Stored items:
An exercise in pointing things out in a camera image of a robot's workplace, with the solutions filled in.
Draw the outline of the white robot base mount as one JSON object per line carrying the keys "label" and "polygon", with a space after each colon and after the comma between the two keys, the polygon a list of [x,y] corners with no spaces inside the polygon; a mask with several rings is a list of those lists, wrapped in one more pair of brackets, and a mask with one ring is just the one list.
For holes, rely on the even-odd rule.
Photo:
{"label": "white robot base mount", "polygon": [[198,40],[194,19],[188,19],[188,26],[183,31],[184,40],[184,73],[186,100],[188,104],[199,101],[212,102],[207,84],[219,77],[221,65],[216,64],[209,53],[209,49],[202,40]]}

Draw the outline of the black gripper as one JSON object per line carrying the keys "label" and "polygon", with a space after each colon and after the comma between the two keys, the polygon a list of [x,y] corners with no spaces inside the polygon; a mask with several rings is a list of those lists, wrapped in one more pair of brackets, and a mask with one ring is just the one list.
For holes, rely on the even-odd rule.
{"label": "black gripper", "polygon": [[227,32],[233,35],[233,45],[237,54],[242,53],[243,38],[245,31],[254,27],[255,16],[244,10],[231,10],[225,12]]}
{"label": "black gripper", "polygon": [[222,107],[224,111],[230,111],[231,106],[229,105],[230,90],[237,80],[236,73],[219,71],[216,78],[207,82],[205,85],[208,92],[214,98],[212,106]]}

==

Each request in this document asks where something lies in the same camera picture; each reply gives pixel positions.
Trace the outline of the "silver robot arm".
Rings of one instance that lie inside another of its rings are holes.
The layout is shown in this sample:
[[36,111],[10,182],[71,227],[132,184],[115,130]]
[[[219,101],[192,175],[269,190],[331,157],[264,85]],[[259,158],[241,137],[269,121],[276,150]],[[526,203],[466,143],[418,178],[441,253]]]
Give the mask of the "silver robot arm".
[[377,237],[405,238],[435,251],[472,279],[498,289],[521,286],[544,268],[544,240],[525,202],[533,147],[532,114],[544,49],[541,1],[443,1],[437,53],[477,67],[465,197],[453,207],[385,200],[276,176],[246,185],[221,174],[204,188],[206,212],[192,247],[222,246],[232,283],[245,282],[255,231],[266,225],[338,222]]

**Your assignment:** Your reply should consist of one number: how many lines in the entries contain the string "inside".

**Solution for this problem:** 3